Help understanding retries

Hi,

I have a temporal (go) activity with a start To end timeout of 10 seconds.

	ao := workflow.ActivityOptions{
		StartToCloseTimeout: 10 * time.Second,
	}
	ctx = workflow.WithActivityOptions(ctx, ao)

	logger := workflow.GetLogger(ctx)

It also has an activity that returns a temporal.NewCanceledError(err)

I am really confused about 2 things:

  1. After 10 seconds, it has reached its start to end timeout period of 10 seconds, so why does it stay running? My expectation was the task failed and is over, but i need to manually terminate it.

  2. When the temporal newCancelledError is returned, why does it schedule a new retry? I was expecting the task to be over. If i was to use an ordinary error the behaviour is the same.

I’ve really been struggling with understanding why temporal behaves this way as its very unintuitive & hoping there can be some help.

Even pointing me to a sample that shows how to deal with the behaviour would be really helpful. I am really quite stuck on this issue.

Regarding activity timeouts, make sure you watch Maxims video: The 4 Types of Timeouts in Temporal - YouTube
Specific place in video for retries and activity timeouts here.

By default Temporal provides automatic retries for activities. This can be controlled, as described in that video by the activity retry policy, as well as activity ScheduleToClose timeout.

StartToClose timeout is the maximum execution time for a single activity invocation.

For limiting activity retries, it’s recommended to rely on ScheduleToClose timeout which limits total time activity can execute including all the retries (rather than setting RetryPolicy.MaximumAttempts on activity retry options)

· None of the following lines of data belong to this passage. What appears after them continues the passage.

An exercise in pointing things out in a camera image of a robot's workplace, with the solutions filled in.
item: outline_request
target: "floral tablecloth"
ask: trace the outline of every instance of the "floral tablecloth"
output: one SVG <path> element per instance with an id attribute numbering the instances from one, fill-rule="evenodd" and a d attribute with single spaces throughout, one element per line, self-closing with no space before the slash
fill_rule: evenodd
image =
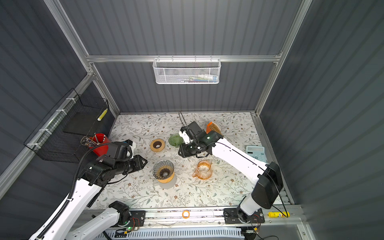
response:
<path id="1" fill-rule="evenodd" d="M 245 151 L 247 145 L 261 146 L 250 113 L 193 113 L 183 114 L 189 124 L 196 121 L 203 129 L 211 121 L 217 123 L 222 134 L 233 145 Z M 243 197 L 252 191 L 250 181 L 237 169 L 220 158 L 209 156 L 213 174 L 207 180 L 193 178 L 192 173 L 202 159 L 182 158 L 178 148 L 168 143 L 172 134 L 179 132 L 182 123 L 178 114 L 134 114 L 119 115 L 109 139 L 124 141 L 131 139 L 137 146 L 134 154 L 148 160 L 141 171 L 129 174 L 124 180 L 108 185 L 100 194 L 91 209 L 105 209 L 116 200 L 126 203 L 130 208 L 160 207 L 205 207 L 238 205 Z M 151 151 L 149 145 L 154 139 L 166 143 L 161 152 Z M 175 166 L 177 181 L 171 189 L 153 186 L 156 179 L 152 167 L 160 160 L 167 159 Z M 118 175 L 112 181 L 121 179 Z"/>

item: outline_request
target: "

Regarding error handling, see this post and response, especially the " Non-retryable error not failing workflow problem" section that is relevant for your second question.

.

Activity times out from the point of the Temporal workflow. So it is either retried or the timeout error is returned to the workflow. From the activity implementation point of view, the Context object Done channel is closed. If your activity implementation ignores this then it keeps running as there is no way to proactively kill the activity goroutine in the Go language.

This is actually quite clear and a good design.

I was wondering if you could help show me the simplest example from the go-samples that explains how to handle a timed out instance nicely? If there is one that showed which activity timed out its also quite helpful.